The task: After finding the line with "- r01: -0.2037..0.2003" in the data below, set down exactly each line through the one with "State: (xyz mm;", inclusive, and stop there.

[Material to process — start]

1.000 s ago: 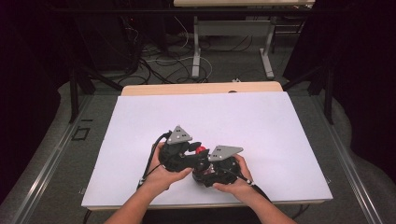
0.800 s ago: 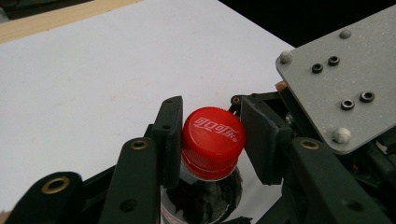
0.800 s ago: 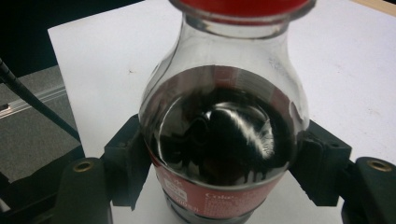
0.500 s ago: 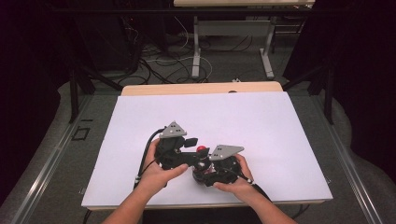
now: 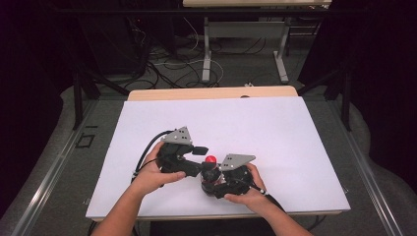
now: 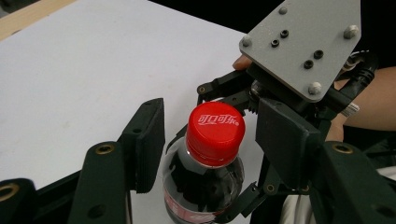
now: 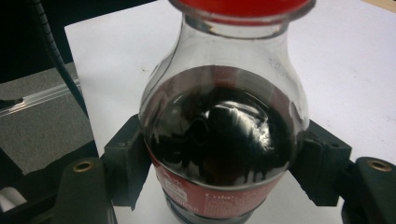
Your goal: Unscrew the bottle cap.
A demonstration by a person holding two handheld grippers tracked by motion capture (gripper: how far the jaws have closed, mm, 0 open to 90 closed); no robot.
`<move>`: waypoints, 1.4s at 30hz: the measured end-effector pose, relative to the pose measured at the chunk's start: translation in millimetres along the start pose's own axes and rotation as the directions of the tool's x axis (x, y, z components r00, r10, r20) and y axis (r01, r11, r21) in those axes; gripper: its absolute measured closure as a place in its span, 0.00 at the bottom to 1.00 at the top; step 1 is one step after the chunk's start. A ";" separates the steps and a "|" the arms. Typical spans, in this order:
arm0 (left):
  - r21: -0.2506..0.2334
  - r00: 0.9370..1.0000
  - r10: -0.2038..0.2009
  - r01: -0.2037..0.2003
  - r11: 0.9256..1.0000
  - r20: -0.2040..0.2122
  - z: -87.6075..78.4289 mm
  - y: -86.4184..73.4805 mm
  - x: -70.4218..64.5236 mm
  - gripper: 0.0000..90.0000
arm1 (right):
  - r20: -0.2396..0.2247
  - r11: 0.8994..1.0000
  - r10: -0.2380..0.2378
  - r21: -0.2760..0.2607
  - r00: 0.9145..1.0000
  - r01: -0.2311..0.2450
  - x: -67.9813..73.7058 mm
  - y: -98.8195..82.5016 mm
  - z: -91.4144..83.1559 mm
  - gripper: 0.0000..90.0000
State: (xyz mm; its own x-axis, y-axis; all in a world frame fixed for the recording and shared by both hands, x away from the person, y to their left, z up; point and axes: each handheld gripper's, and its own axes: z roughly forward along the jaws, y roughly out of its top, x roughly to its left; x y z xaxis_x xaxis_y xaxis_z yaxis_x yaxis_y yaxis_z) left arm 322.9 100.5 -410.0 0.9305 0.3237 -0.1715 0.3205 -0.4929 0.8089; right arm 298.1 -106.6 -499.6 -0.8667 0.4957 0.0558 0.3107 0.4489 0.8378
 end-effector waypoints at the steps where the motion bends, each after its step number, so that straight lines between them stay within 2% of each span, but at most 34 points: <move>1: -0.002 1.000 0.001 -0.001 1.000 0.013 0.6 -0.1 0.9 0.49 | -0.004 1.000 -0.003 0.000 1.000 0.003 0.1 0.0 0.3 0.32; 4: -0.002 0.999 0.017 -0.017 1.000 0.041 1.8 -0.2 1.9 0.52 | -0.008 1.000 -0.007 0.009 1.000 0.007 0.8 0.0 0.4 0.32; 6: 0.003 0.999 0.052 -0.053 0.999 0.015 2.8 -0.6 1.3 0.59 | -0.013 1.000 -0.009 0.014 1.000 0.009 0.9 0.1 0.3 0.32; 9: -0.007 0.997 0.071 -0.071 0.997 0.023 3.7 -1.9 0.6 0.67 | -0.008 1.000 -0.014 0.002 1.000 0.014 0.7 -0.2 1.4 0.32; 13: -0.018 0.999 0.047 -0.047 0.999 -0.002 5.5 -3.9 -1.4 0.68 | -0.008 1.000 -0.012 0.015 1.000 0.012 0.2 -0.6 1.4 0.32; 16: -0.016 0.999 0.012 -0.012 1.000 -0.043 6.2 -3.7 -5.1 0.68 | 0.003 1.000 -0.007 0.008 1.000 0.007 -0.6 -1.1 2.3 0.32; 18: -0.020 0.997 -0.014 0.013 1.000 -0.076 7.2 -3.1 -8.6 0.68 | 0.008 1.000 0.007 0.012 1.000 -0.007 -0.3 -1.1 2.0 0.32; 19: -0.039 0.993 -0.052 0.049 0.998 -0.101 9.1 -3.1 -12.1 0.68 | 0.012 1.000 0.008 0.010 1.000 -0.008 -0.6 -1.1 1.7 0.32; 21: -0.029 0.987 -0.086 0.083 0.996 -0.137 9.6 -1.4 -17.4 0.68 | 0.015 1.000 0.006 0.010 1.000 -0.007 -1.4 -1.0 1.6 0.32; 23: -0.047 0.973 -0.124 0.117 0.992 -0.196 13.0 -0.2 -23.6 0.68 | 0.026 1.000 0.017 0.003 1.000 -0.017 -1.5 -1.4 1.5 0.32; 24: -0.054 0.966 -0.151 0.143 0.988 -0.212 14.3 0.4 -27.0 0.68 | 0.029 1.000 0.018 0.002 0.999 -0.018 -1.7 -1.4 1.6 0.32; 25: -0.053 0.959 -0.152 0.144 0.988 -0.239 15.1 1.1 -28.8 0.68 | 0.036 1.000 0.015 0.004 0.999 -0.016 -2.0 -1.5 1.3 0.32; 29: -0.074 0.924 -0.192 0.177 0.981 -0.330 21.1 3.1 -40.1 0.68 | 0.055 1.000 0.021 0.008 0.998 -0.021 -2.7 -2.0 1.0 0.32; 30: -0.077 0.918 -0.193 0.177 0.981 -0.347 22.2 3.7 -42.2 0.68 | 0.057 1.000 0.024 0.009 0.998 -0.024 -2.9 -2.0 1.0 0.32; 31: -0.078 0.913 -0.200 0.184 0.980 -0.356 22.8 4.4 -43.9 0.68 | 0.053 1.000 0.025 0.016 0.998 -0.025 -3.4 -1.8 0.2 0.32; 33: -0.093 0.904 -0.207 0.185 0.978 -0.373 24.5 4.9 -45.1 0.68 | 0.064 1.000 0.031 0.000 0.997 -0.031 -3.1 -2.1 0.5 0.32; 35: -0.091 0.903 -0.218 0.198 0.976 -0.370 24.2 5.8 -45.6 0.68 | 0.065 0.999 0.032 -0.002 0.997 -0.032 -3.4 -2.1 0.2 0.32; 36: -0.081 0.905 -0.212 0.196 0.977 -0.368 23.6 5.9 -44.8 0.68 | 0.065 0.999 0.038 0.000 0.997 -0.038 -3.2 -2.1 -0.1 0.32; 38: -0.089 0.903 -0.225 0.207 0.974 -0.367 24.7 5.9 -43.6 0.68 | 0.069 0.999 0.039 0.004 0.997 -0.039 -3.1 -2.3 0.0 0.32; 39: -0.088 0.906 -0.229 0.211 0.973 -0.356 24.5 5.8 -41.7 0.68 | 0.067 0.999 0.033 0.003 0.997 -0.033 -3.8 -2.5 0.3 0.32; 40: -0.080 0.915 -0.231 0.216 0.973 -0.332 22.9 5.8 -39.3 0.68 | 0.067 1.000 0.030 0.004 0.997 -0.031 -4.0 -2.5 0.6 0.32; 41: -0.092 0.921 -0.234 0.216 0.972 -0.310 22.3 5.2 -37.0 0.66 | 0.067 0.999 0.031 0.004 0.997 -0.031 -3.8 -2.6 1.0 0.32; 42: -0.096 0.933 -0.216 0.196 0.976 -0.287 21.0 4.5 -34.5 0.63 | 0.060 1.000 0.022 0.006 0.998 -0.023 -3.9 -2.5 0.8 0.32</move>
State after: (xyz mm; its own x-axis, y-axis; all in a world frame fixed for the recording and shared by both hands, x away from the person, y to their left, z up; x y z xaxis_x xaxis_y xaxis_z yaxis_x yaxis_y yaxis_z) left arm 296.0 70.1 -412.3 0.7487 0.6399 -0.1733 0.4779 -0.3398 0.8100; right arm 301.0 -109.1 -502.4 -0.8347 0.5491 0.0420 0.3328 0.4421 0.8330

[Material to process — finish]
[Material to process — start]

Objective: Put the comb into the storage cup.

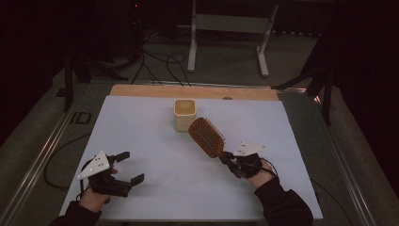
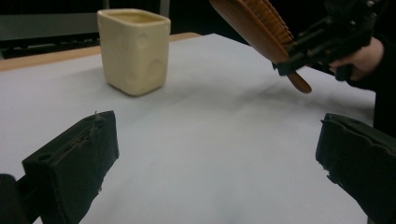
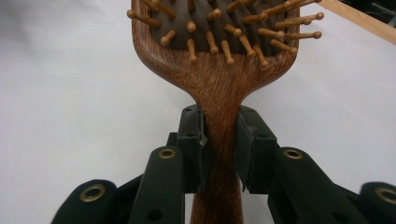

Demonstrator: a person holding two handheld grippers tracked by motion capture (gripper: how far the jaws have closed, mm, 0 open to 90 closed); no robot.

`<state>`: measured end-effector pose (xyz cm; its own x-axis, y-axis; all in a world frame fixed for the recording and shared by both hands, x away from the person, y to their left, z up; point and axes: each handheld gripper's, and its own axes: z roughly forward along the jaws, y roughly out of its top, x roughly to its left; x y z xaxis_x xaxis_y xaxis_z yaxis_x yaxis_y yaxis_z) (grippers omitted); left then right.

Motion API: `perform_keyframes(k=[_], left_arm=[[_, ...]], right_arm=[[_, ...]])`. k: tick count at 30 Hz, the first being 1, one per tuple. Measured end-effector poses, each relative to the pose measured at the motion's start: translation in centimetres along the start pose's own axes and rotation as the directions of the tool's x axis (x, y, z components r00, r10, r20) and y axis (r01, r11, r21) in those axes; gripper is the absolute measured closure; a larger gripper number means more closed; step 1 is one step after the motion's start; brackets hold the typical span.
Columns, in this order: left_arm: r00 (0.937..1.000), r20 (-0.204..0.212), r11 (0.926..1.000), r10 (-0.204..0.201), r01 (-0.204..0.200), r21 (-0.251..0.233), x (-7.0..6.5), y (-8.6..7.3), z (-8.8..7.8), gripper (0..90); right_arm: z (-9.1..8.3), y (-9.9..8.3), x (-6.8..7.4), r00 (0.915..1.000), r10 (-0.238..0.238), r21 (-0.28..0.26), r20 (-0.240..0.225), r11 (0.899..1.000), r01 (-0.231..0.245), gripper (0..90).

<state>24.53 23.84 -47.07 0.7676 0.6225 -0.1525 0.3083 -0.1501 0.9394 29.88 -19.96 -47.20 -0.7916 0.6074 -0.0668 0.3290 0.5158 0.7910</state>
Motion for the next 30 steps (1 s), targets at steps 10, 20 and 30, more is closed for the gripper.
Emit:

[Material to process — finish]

Answer:
  - r01: -0.2037..0.2003
  - r11: 0.9256..1.0000
  - r20: -0.2040..0.2122
  - z: -87.6075..78.4289 mm
  - y: -86.4184..73.4805 mm
  - x: -70.4218..64.5236 mm
  - gripper: 0.0000..90.0000
arm1 (right):
  - r20: -0.2396..0.2247
  - r11: 0.8994..1.0000
  - r10: -0.2380..0.2378
  - r21: -0.2760..0.2607
  - r00: 0.9145..1.0000
  - r01: -0.2311..0.2450
  - x: -67.9813..73.7058 mm
  - y: -98.8195..82.5016 mm
  - z: -91.4144..83.1559 mm
  - gripper: 0.0000..90.0000
State: (xyz mm; its own x-axis, y-axis; all in a world frame fixed for the recording and shared by both hands, x away from the person, y to their left, z up; point and axes: each handheld gripper's, and its own axes: z roughly forward along the jaws, y roughly out of its top, x roughly to its left; x y z xaxis_x xaxis_y xaxis_z yaxis_x yaxis_y yaxis_z) left arm 322.9 100.5 -410.0 0.9305 0.3237 -0.1715 0.3205 -0.4929 0.8089; right arm 298.1 -106.6 -499.6 -0.8667 0.4957 0.0558 0.3107 0.4489 0.8378

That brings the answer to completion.